Instructions for the task
If a line of the records holds the word "garment", copy it out.

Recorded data
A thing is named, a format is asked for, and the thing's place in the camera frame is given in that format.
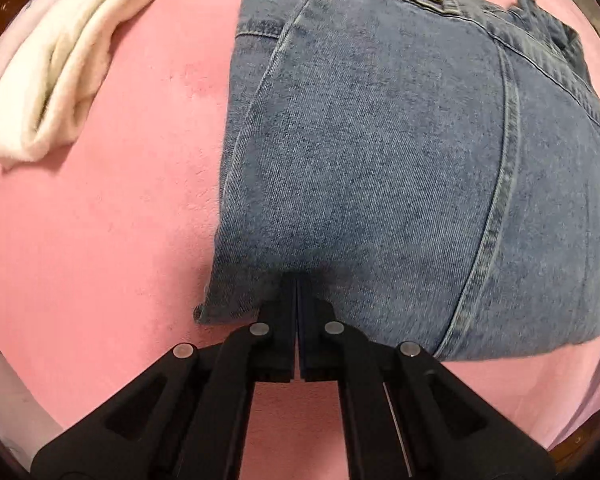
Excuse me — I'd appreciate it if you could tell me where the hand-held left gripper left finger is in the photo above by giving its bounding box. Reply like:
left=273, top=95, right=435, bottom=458
left=30, top=276, right=297, bottom=480

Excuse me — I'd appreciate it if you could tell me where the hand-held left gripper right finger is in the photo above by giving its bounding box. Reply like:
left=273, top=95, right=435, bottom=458
left=299, top=278, right=556, bottom=480

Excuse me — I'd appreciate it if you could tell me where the blue denim garment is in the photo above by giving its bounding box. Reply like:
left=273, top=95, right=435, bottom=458
left=194, top=0, right=600, bottom=361

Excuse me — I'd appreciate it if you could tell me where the pink blanket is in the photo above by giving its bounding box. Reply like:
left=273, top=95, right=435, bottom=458
left=0, top=0, right=600, bottom=480

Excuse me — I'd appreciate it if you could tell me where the white cloth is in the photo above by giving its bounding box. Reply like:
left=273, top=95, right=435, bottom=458
left=0, top=325, right=66, bottom=463

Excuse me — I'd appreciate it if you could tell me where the cream folded garment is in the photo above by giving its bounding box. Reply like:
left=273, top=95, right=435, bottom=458
left=0, top=0, right=178, bottom=163

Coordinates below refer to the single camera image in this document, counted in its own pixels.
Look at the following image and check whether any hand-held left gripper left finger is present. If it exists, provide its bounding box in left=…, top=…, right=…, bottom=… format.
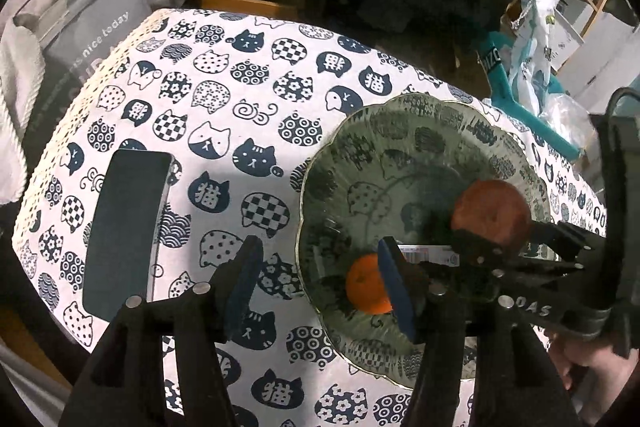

Finished task
Excuse me — I'd appreciate it if you could tell me where the blue denim garment is in the photo above by giving its bounding box. Reply like:
Excuse me — I'd appreciate it if you could tell me where the cream folded garment is in the photo above by giving its bounding box. Reply like:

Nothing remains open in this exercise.